- ฉากนั้น…ยังเป็นเธอ
- Genre: Romance; Drama; Boys' love;
- Based on: Ai Ru Yong Zhou by Ni Zhoumo You Le
- Written by: Sarun Kaensap (Myminorh); Sedthawut Inboon (Chim);
- Directed by: Bundit Sintanaparadee (Tee)
- Starring: Phachara Suansri (Ja); Weerapat Toemmaneerat (Tae); Nikita Parkin; Jutarat Thanapan (JaJa);
- Country of origin: Thailand
- Original language: Thai
- No. of episodes: 13

Production
- Running time: 60 minutes
- Production companies: Deep House; Red Elephant Entertainment;

Original release
- Network: iQIYI
- Release: 14 October 2025 – 6 January 2026

= The Love Never Sets =

2025 Thai television series

The Love Never Sets (ฉากนั้น…ยังเป็นเธอ) is a 2025 Thai boys' love television series starring Phachara Suansri (Ja) and Weerapat Toemmaneerat (Tae). Based on the Chinese danmei novel Ai Ru Yong Zhou by Ni Zhoumo You Le, the series aired on iQIYI from 14 October 2025 to 6 January 2026.

== Synopsis ==
Ice (Weerapat Toemmaneerat) is a young man whose life was shattered when his father's debt forced him into shooting adult content. He dropped out of university for one year. Upon returning, he is assigned to be mentored by Saint (Phachara Suansri), a senior with whom he shares a troubled past. Forced to work together on a short film, their initial rivalry gradually transforms into a deeper connection as they confront their past and heal old wounds.

== Cast ==

=== Main ===
- Phachara Suansri (Ja) as Saint
- Weerapat Toemmaneerat (Tae) as Ice
- Nikita Parkin as Sea
- Jutarat Thanapan (JaJa) as Lanee

=== Supporting ===
- Kitmongkhon Phontad (Domon) as Mud
- Piyawat Kunrapankanrayakon (Atom) as Book
- Nutthawut Eamchuen (Bonus) as Warm

== Production ==
The series is based on the Chinese danmei novel Ai Ru Yong Zhou (Love Like an Endless Day) by Ni Zhoumo You Le. A premiere event was held on 14 October 2025 at SF World Cinema, Central World, attended by the cast and production team.

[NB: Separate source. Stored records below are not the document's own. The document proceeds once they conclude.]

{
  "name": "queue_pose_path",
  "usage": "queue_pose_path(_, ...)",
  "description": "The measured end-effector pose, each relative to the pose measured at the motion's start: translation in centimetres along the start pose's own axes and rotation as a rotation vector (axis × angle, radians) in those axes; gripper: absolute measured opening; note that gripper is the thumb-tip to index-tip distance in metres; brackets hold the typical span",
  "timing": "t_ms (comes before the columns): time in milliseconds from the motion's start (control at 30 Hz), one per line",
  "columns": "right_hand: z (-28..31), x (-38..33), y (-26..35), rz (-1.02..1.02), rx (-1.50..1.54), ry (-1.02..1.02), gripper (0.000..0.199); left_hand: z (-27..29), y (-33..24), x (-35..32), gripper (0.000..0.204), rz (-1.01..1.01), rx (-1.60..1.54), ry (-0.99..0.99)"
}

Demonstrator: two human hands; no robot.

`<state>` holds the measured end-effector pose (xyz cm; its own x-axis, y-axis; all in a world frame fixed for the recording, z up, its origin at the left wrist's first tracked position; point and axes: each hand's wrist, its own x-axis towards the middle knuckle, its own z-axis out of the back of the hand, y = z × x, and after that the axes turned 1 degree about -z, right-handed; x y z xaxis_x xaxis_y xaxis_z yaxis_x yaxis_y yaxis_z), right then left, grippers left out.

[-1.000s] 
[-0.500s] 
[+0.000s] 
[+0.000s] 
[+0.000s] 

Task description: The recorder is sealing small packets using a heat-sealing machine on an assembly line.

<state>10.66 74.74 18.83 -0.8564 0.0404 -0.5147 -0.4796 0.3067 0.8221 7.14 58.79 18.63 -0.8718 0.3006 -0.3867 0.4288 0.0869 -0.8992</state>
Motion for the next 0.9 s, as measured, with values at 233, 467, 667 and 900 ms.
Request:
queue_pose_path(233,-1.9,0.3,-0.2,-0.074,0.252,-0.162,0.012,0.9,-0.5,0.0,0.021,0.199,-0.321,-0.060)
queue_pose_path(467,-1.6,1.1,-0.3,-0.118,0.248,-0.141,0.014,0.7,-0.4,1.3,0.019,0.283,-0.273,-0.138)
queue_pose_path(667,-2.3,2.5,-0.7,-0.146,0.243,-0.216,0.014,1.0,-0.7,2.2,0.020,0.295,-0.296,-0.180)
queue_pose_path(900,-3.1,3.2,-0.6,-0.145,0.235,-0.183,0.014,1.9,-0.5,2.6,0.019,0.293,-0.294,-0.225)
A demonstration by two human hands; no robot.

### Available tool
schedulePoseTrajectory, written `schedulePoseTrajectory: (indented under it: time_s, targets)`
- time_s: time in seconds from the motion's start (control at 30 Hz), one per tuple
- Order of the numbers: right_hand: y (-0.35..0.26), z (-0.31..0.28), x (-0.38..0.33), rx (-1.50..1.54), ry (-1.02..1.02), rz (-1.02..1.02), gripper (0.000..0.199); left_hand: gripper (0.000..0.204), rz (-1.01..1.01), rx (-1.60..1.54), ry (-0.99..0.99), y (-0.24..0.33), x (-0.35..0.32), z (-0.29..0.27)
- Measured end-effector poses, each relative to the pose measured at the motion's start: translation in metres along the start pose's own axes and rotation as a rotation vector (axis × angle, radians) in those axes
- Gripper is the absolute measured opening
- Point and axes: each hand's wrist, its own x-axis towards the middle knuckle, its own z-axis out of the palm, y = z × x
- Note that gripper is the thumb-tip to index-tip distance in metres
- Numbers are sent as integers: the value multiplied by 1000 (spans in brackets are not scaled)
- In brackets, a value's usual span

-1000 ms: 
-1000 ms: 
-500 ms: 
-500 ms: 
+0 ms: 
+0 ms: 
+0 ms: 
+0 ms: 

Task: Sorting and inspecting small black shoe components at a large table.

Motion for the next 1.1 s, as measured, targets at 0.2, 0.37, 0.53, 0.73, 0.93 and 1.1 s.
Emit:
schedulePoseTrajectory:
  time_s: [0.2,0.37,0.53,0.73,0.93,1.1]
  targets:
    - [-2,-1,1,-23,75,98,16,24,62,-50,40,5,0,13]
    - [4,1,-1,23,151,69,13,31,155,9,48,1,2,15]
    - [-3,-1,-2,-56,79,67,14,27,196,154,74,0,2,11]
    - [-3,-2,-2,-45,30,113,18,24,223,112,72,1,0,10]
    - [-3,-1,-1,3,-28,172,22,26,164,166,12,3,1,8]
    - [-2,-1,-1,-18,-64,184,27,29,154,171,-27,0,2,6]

A final episode screening event was held on 6 January 2026 at SF World Cinema, Central World.

== Original soundtrack ==
The song "Red Sunflower" was released as the official soundtrack, performed by Ja Phachara and Tae Weerapat.

== Broadcast ==
The series aired on iQIYI from 14 October 2025 to 6 January 2026, with 13 episodes released weekly on Tuesdays.